Kamery uchwyciły reakcję Szczęsnego. Naprawdę to powiedział

Twitter / BarcaInfo / Wojciech Szczęsny w rozmowie z Ferminem Lopezem
Twitter / BarcaInfo / Wojciech Szczęsny w rozmowie z Ferminem Lopezem

Wojciech Szczęsny poczynaniom kolegów w meczu z Celtą Vigo przyglądał się z ławki rezerwowych. Kamery pokazały, jak bramkarz zareagował na pierwszego strzelonego gola. Polak zwrócił się z pytaniem do zasiadającego obok niego Fermina Lopeza.

Już we wtorek (26 listopada) w godzinach wieczornych FC Barcelona podejmie Stade Brestois 29 w meczu Ligi Mistrzów, jednak wrócimy jeszcze na moment na ligowe podwórko. W sobotę (23 listopada) "Duma Katalonii" mierzyła się na wyjeździe z Celtą Vigo.

Barcelona już w 15. minucie meczu wyszła na prowadzenie dzięki strzałowi Raphinhy. Nie byłoby jednak okazji bramkowej, gdyby błędu w defensywie nie popełnił Oscar Mingueza, który źle obliczył trajektorię lotu piłki i minął się z nią.

Następnie zawodnik gości nie miał problemów z pokonaniem bramkarza rywali. Wszystkiemu bacznie przyglądali się zawodnicy z ławki rezerwowych, w tym m.in. Wojciech Szczęsny i Fermin Lopez. Kamery nagrały wymianę zdań obu piłkarzy.
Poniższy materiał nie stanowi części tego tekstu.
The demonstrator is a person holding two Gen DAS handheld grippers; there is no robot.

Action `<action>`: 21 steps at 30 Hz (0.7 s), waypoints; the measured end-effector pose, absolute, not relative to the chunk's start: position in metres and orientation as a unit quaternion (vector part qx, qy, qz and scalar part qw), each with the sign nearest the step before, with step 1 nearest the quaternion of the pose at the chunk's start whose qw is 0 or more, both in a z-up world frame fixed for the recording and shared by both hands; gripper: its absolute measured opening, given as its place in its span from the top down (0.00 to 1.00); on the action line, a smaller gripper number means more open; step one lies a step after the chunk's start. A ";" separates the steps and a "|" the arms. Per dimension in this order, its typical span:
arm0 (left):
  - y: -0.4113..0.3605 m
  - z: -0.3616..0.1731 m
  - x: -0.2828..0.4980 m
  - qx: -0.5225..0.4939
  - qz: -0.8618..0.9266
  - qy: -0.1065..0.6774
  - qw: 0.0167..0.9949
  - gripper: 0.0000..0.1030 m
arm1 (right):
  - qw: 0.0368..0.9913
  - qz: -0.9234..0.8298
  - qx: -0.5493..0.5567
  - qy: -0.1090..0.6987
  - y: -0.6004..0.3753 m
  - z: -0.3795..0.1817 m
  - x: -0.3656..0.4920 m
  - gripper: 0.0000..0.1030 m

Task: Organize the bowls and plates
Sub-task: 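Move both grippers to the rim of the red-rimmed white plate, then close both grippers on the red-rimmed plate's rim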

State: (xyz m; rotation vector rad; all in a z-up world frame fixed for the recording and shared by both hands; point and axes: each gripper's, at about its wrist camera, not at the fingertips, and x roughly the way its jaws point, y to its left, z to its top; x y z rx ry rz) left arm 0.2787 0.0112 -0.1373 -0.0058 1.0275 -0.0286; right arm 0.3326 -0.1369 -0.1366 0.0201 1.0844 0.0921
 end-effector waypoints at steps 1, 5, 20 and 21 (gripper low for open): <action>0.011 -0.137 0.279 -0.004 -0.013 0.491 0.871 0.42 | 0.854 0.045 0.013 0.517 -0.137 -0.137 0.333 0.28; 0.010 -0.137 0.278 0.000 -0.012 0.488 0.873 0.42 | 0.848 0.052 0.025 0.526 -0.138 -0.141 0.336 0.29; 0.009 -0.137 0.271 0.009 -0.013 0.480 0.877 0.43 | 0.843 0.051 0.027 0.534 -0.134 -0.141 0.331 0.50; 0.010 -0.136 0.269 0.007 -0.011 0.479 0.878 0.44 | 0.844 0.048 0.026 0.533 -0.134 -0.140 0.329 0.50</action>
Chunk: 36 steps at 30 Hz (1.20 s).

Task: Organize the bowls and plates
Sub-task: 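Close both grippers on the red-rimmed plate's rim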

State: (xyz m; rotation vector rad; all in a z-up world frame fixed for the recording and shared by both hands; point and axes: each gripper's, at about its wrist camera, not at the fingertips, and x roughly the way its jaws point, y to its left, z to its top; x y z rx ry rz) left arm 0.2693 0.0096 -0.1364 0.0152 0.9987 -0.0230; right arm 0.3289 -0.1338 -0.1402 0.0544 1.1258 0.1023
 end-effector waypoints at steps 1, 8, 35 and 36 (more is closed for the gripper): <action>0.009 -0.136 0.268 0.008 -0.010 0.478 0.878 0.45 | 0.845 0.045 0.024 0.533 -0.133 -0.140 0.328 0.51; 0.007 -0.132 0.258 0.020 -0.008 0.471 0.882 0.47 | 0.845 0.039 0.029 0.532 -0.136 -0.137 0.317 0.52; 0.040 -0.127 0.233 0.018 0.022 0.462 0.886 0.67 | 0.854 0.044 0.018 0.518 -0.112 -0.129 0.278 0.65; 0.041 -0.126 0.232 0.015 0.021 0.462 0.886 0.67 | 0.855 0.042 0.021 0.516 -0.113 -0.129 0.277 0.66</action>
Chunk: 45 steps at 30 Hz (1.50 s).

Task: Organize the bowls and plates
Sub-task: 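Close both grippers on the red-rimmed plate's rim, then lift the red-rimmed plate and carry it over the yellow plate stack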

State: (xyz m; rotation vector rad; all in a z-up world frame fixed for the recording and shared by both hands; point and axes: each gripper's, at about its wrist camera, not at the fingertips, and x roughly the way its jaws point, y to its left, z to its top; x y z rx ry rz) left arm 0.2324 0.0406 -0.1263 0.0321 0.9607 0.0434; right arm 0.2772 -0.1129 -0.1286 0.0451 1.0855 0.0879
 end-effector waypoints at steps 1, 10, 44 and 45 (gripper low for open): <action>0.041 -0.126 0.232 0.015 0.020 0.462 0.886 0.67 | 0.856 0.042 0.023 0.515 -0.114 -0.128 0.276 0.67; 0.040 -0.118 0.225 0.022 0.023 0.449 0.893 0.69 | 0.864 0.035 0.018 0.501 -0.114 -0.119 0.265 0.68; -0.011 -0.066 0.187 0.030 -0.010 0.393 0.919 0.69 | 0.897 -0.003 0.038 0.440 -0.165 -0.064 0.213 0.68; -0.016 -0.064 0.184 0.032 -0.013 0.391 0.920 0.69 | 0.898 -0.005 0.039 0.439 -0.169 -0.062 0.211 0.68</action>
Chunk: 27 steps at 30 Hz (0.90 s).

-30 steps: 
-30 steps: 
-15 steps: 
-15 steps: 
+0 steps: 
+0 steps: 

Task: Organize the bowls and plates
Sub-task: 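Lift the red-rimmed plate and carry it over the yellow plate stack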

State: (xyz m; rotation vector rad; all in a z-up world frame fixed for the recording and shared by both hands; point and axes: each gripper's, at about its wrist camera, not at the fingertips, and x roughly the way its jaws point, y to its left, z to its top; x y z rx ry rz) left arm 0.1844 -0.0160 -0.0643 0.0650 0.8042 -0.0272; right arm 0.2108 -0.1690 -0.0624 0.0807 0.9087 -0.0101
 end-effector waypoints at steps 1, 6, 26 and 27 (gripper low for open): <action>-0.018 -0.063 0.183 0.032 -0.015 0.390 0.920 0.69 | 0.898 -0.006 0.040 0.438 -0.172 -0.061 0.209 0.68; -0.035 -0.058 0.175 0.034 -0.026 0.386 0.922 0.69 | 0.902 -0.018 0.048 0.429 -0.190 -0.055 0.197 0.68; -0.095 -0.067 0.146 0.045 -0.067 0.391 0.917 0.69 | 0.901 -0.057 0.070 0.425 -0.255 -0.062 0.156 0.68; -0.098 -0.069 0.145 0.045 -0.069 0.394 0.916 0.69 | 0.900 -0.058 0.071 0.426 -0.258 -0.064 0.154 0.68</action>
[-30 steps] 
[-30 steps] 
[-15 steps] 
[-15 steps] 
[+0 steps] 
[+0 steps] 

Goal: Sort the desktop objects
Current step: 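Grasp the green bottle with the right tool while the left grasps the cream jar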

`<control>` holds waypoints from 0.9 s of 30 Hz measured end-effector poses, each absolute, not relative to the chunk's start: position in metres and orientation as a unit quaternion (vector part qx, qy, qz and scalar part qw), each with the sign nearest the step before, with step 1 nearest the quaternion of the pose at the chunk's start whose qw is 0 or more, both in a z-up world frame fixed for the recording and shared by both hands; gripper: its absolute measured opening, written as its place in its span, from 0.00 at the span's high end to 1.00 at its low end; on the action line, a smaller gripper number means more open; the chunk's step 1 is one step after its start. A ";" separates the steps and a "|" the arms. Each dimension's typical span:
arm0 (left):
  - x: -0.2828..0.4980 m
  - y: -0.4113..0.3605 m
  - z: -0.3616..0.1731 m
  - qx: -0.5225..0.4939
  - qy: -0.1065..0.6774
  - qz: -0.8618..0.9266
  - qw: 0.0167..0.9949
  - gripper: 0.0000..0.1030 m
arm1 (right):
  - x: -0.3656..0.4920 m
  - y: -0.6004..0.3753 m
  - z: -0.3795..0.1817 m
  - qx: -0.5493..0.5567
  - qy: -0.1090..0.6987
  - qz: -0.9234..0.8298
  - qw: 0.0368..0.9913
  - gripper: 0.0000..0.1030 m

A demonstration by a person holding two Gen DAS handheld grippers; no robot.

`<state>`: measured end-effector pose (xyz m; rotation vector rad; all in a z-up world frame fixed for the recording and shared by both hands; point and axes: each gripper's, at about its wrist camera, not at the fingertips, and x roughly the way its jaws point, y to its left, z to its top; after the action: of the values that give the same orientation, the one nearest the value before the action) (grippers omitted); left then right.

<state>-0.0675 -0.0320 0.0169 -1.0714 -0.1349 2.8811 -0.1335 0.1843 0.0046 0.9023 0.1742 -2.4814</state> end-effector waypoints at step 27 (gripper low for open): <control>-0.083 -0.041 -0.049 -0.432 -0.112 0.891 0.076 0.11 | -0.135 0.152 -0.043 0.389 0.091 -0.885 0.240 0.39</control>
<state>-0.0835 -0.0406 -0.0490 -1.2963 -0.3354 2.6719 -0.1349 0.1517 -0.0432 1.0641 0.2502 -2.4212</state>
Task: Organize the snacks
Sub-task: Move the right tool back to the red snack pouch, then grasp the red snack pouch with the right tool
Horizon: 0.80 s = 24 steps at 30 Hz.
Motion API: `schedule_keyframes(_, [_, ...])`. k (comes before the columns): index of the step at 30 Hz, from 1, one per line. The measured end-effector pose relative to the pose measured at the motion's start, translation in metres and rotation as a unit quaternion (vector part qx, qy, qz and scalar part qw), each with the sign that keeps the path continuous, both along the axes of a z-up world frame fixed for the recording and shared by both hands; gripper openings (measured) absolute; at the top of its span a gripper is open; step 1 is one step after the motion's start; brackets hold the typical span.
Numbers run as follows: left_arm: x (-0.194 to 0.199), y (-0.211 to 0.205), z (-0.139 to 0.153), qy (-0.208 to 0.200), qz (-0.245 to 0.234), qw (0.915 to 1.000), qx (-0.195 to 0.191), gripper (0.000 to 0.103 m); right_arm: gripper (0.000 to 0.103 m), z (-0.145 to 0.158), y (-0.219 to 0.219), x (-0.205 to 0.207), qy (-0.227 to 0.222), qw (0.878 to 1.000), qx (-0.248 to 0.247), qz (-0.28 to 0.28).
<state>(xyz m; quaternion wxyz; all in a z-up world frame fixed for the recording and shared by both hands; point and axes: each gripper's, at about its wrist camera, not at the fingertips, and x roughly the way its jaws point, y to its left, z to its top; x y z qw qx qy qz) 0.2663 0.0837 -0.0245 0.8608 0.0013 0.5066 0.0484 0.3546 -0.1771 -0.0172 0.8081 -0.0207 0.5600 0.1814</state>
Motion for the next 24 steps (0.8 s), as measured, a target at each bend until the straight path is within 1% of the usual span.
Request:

ZOBACZ WIDEO: #dziejesiewsporcie Bramkarz był bezradny. Kapitalny gol w Hiszpanii

- Czy Minqueza tutaj grał? - zapytał Szczęsny. - Tak, był w Barcelonie - odpowiedział Lopez. - Cóż, dziękujmy - skwitował były reprezentant Polski. - Jest z La Masii, jest Cule (hiszpańska nazwa fanów Barcelone, przyp. red.). Dziękujemy Minqueza - dodał Hiszpan.

Nastroje na ławce FC Barcelony pod koniec drugiej połowy takie wesołe już nie były. Wszystko przez dwie stracone bramki w odstępie zaledwie dwóch minut. Z tego powodu spotkanie zakończyło się podziałem punktów (2:2).